"Here."
"Alone?"
"I don't feel so very much alone," said she, smiling to herself. At that moment she did not. All sorts of sweet possibilities had made themselves real. They comforted her, like the presence of love.
John felt himself a messenger. He was speaking for others that with which his soul did not accord.
"The fact is," said he, "they're all terrible set ag'inst it. They say you're gittin' along in years. So you be. So are we all. But they will have it, it ain't right for you to live on here alone. Mary says she should be scairt to death. She wants you should come an' make it your home with us."
"Yes, I dunno but Mary would be scairt," said Lucy Ann placidly. "But I ain't. She's real good to ask me; but I can't do it, no more'n she could leave you an' the children an' come over here to stay with me. Why, John, this is my home!"
Her voice sank upon a note of passion. It trembled with memories of dewy mornings and golden eves. She had not grown here, through all her youth and middle life, like moss upon a rock, without fitting into the hollows and softening the angles of her poor habitation. She had drunk the sunlight and the rains of one small spot, and she knew how both would fall. The place, its sky and clouds and breezes, belonged to her: but she belonged to it as well.
John stood between two wills, his own and that of those who had sent him. Left to himself, he would not have harassed her. To him, also, wedded to a hearth where he found warmth and peace, it would have been sweet to live there always, though alone, and die by the light of its dying fire. But Mary thought otherwise, and in matters of worldly judgment he could only yield.

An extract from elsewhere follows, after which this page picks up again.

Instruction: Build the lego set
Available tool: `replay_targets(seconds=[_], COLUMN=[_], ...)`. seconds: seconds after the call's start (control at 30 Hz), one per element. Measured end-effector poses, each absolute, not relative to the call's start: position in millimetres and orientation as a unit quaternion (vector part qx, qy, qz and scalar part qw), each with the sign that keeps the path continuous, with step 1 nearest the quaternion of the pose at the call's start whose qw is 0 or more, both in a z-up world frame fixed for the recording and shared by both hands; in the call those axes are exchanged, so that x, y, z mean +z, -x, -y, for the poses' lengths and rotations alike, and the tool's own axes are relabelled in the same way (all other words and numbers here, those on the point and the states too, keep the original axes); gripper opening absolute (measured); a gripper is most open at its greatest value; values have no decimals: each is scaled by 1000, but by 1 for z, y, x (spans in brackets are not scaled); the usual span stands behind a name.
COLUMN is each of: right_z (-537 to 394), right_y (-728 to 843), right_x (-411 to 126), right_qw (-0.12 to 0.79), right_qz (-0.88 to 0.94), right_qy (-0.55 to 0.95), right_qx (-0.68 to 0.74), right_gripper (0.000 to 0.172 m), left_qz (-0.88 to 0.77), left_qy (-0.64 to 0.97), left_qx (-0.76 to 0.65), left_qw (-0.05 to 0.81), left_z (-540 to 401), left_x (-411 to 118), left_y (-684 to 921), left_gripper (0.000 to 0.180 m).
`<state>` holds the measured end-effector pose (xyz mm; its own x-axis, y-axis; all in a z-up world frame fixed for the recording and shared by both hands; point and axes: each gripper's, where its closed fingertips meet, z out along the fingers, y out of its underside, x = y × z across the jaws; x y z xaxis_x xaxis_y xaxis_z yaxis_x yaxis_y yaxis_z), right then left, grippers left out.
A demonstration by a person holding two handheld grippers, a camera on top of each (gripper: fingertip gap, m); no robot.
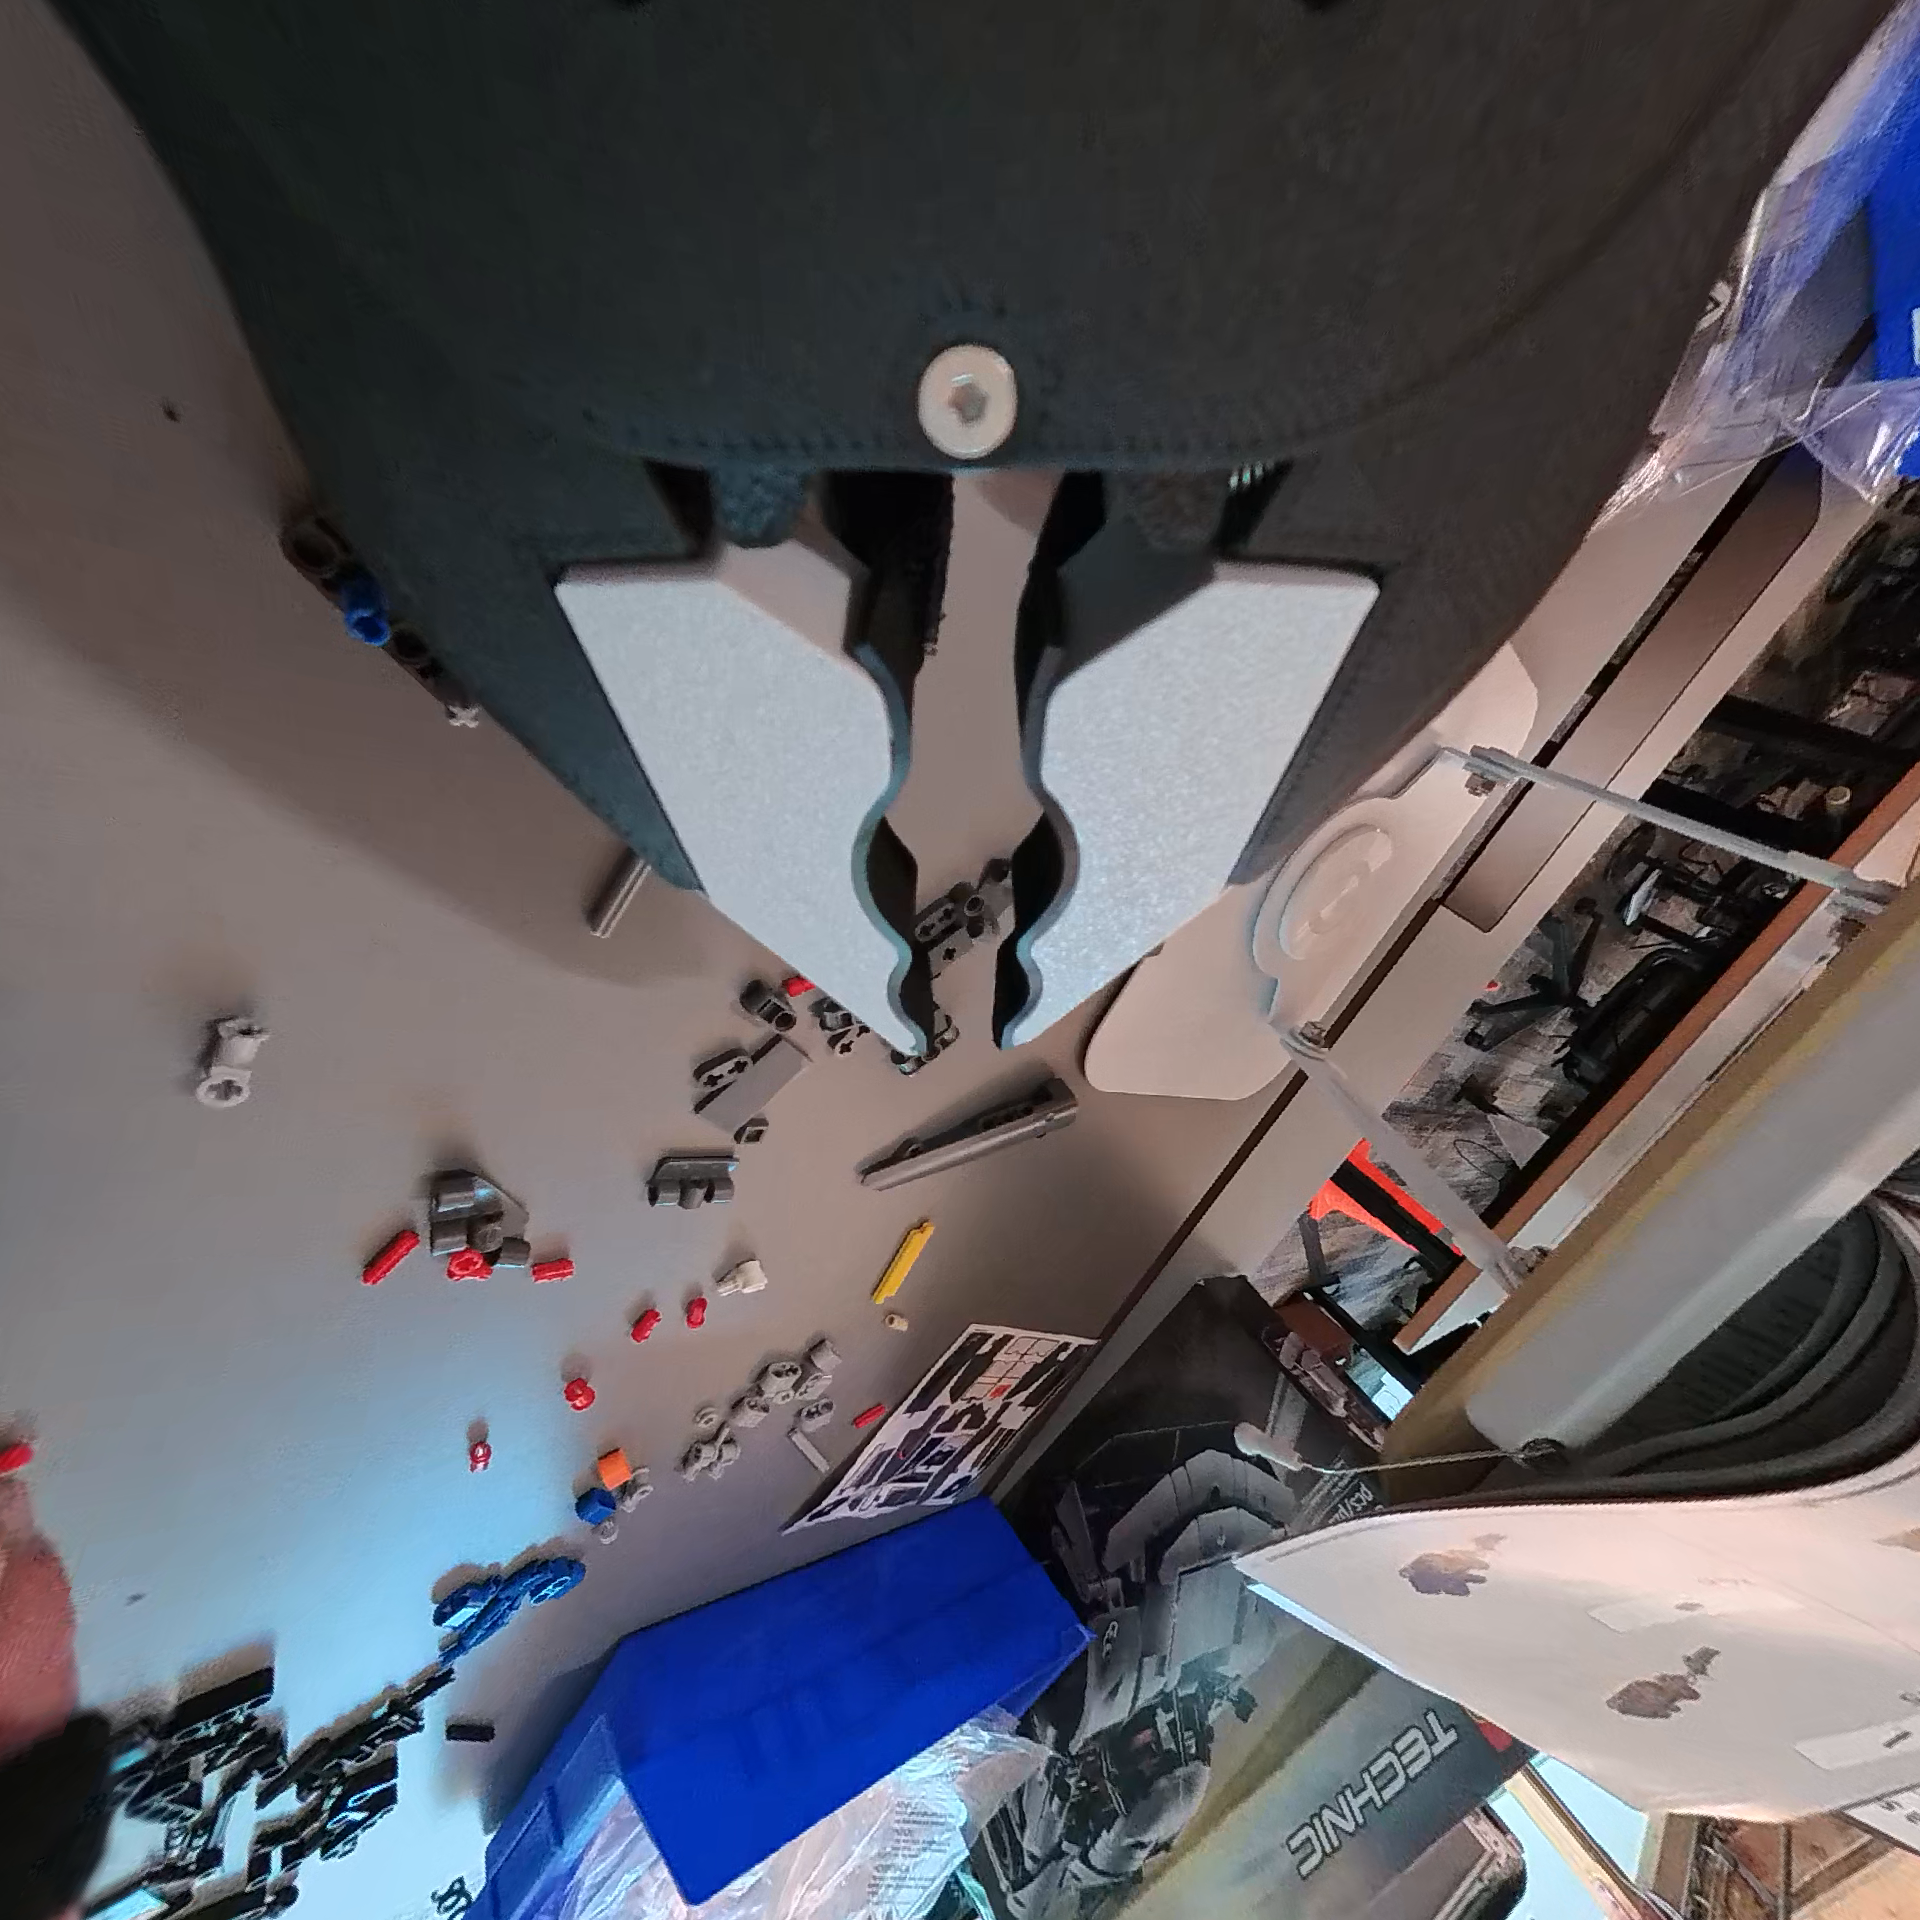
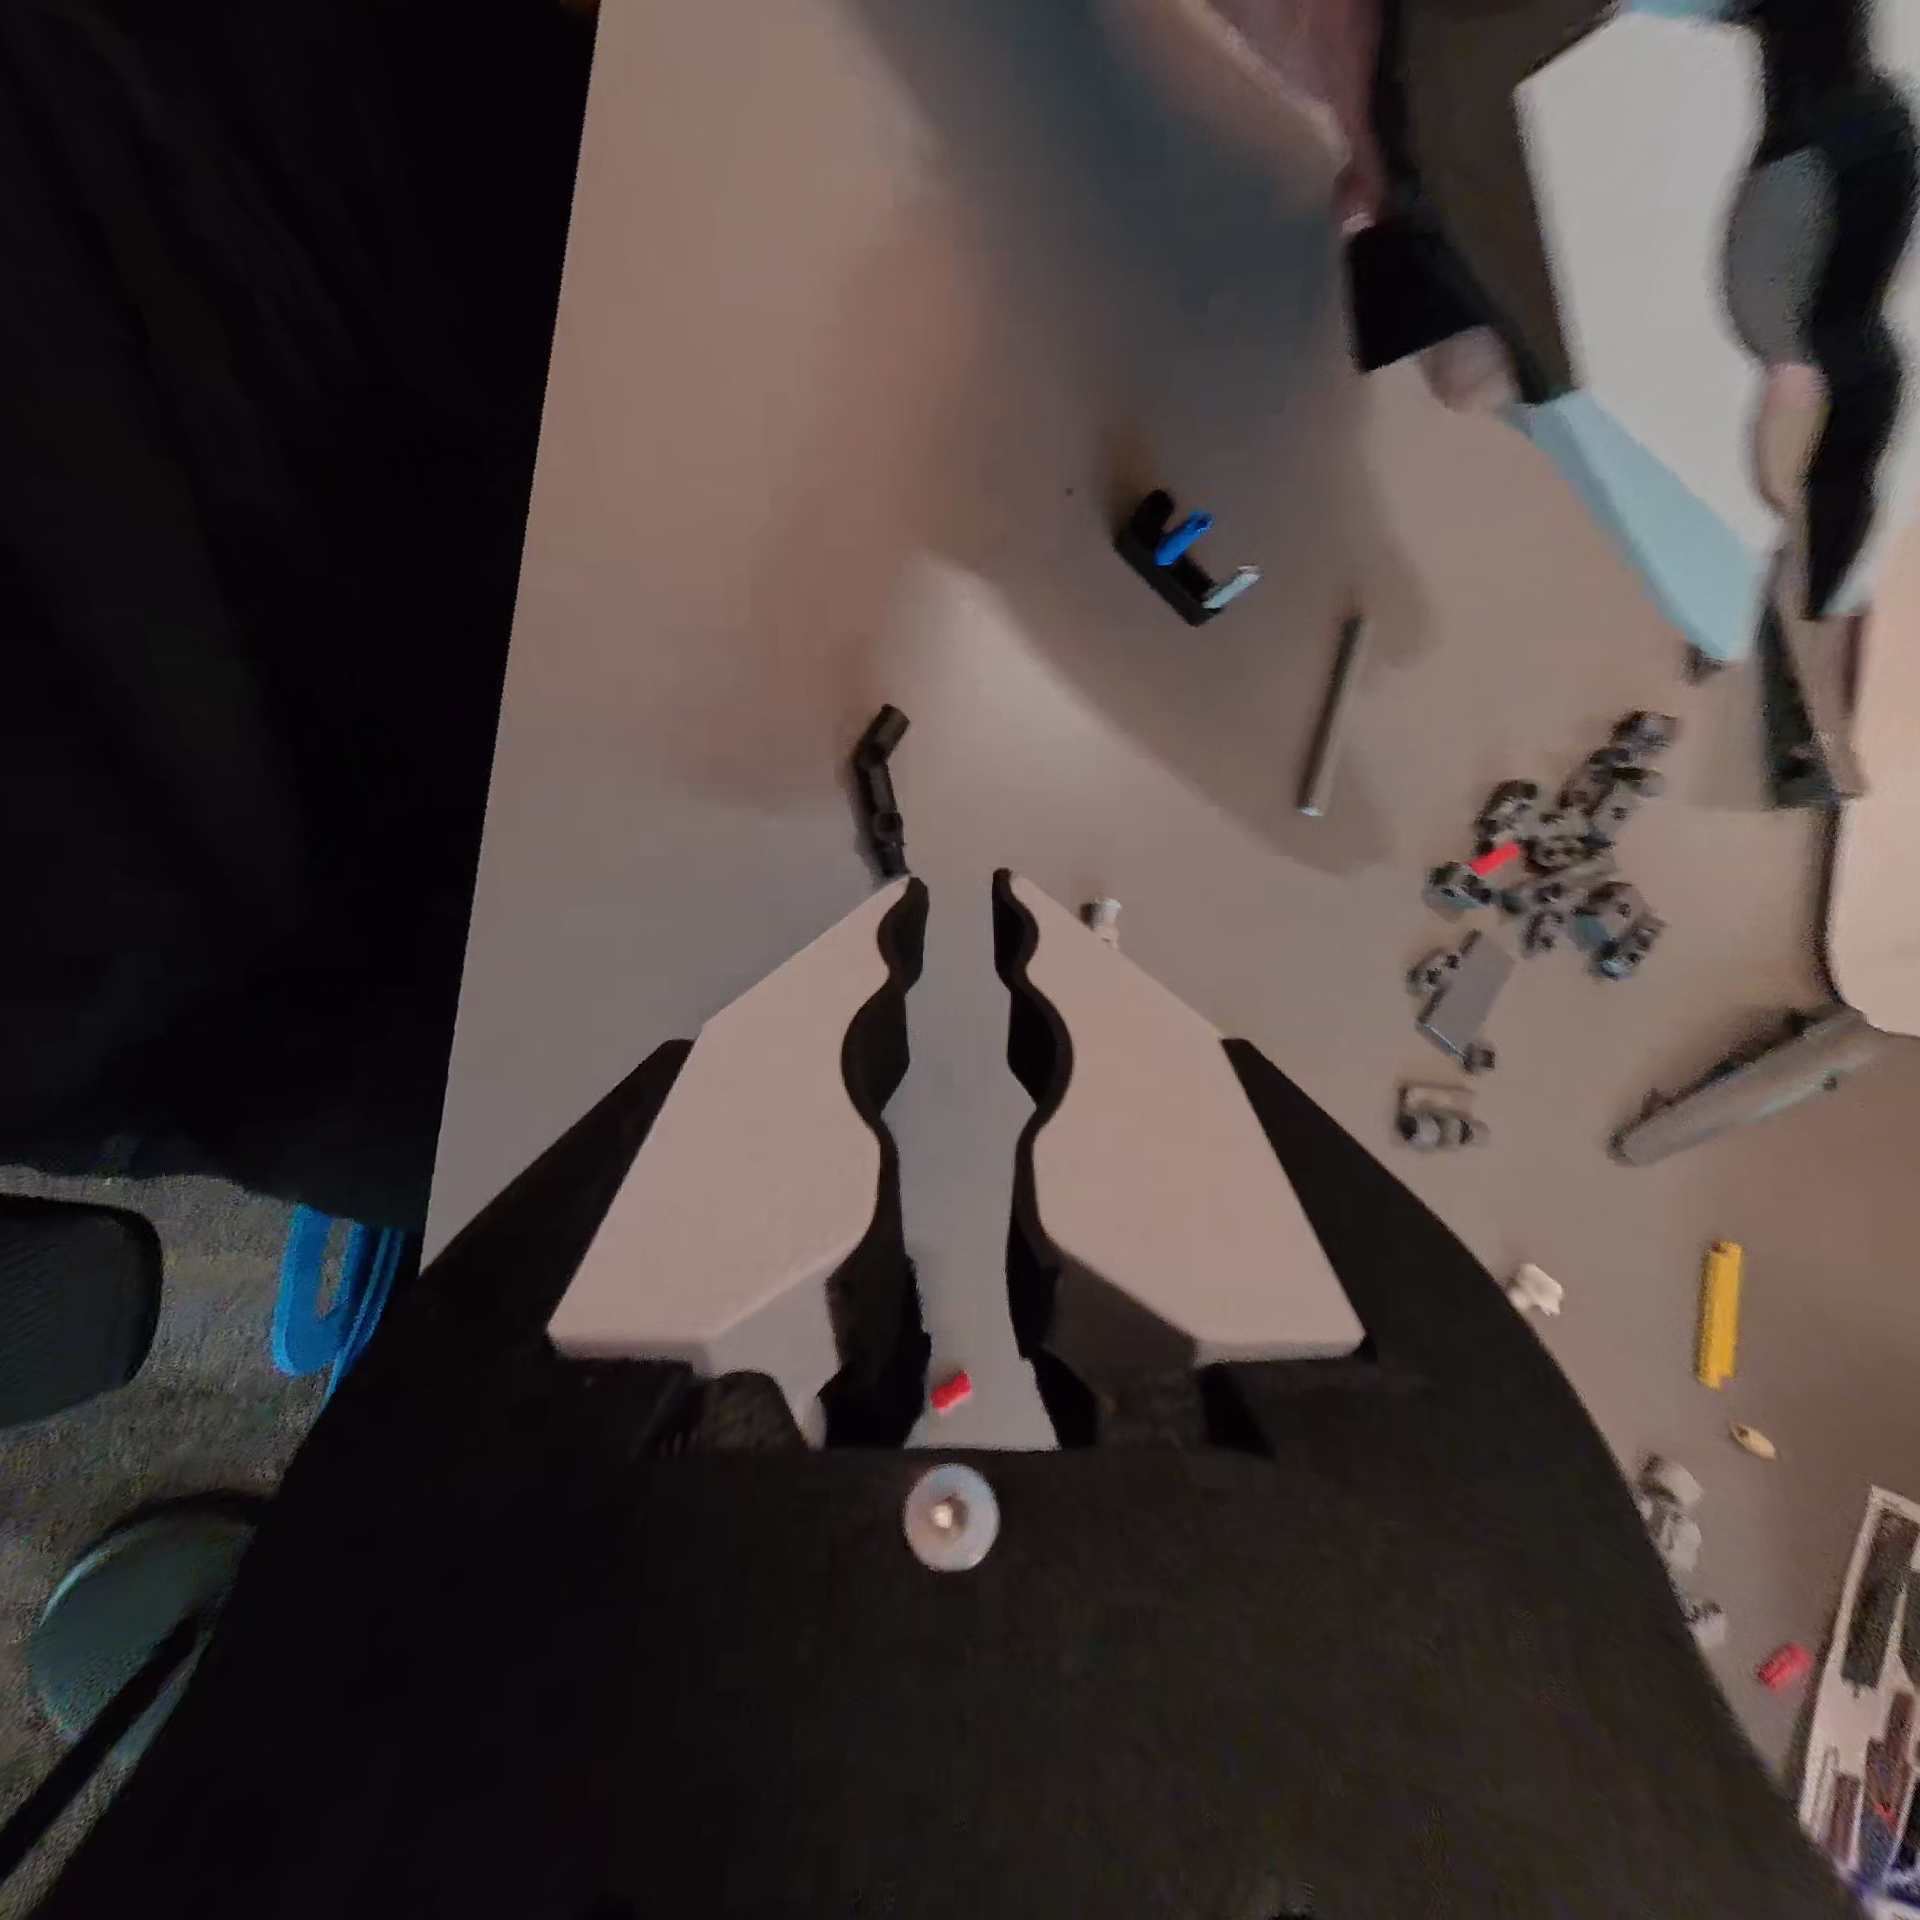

"I don't want you should make a mistake," said he. "Mebbe you an' I don't look for'ard enough. They say you'll repent it if you stay, an' there'll be a hurrah-boys all round. What say to makin' us a visit? That'll kind o' stave it off, an' then we can see what's best to be done."
Lucy Ann put her hands to her delicate throat, where her mother's gold beads lay lightly, with a significant touch. She, like John, had an innate gentleness of disposition. She distrusted her own power to judge.